I was looking for a good recipe for French Toast this morning and stumbled on this interesting piece from Daniel Rogov. Mr. Rogov clarifies that the French Toast did not originate in France as I always thought. It’s origins are in Albany, New York where a tavern keeper of the 16th century by the name of Joseph French came up with the recipe and named it after himself.
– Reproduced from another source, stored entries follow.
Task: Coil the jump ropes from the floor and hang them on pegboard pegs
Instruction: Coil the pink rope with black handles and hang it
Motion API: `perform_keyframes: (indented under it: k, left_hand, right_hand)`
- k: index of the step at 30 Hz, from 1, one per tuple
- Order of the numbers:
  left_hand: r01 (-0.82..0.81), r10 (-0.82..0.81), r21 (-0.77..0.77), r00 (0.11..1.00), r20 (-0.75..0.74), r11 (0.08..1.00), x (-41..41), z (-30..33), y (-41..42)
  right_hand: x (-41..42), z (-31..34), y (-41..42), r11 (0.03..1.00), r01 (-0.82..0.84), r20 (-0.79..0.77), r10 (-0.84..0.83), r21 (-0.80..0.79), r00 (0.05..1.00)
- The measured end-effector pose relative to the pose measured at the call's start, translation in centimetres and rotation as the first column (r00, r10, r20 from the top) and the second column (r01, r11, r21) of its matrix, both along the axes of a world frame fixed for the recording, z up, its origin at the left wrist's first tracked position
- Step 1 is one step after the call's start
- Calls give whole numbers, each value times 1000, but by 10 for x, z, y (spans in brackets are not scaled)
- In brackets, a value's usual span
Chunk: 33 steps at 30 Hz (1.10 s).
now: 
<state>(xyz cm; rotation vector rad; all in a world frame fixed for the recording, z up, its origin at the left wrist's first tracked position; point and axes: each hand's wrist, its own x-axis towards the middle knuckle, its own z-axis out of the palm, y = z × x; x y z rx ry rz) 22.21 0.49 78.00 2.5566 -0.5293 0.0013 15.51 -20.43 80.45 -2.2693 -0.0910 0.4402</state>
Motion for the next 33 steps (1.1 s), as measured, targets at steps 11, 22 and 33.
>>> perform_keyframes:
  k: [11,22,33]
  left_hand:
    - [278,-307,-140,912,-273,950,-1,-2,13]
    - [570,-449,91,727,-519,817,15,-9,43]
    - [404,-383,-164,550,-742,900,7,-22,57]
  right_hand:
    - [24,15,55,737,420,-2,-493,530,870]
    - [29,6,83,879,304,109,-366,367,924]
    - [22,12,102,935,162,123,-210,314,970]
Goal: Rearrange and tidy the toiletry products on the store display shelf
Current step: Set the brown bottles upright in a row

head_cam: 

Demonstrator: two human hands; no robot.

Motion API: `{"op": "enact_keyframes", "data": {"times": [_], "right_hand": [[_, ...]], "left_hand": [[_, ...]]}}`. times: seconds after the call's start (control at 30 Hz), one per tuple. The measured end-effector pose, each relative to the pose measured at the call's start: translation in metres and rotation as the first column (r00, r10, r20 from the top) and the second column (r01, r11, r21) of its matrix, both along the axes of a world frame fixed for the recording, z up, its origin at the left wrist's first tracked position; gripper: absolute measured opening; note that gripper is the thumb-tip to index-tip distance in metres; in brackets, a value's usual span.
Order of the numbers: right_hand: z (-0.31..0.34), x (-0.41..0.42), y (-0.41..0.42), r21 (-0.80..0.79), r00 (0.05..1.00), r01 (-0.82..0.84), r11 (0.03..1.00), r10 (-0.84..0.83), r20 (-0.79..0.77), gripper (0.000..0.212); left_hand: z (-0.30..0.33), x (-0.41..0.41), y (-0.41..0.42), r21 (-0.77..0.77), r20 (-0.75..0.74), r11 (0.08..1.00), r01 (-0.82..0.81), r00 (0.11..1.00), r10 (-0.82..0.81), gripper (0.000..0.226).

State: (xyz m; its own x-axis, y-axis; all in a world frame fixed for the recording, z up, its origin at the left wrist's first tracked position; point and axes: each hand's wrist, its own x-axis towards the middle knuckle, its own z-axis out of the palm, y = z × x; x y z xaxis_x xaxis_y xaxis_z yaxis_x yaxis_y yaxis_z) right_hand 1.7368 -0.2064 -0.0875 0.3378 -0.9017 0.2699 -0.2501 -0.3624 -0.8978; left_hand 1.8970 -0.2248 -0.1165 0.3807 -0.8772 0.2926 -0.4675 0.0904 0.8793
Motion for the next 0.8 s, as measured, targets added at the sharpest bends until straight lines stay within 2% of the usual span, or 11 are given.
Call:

After reading that, I really had no choice but to go with Mr. French’s original recipe. I then decided to dress it up with a bit of homemade orange and raspberry sauce. It made one truly delicious breakfast. Unlike most French Toast recipes I’ve tried, this isn’t sweet at all. The sweetness is provided by the sauce which is the way it was probably meant to be.
3 tbsps. milk
1/4 tsp. salt
pinch of black pepper
several drops vanilla
4 slices white bread
unsalted butter for frying
Beat the eggs, milk, salt, peppper and vanilla
Heat a heavy skillet over medium high heat and add a tablespoon of butter. Dip a slice of bread in the eggs, making sure to cover both sides. Let the excess drip off.
Cook on both sides till browned to your taste. Adjust the heat between medium to medium high and be patient or you’ll get a soggy middle. Repeat with remaining bread.
This is served with a homemade raspberry and orange sauce and some orange slices. You can also serve with maple syrup or honey.
Orange Raspberry Sauce
1 c. frozen raspberries
1/2 c. sugar (more if you want)
1/4 fresh orange juice
pinch of salt
Put all ingredients in a small sauce pan. Cook over medium-high heat. When it boils, bring down to a simmer and cook half-covered.? Reduce till there’s about half of the liquid left.
Strain on a sieve. Keep this in a jar in your refrigerator for pancakes, ice cream or dessert toppings.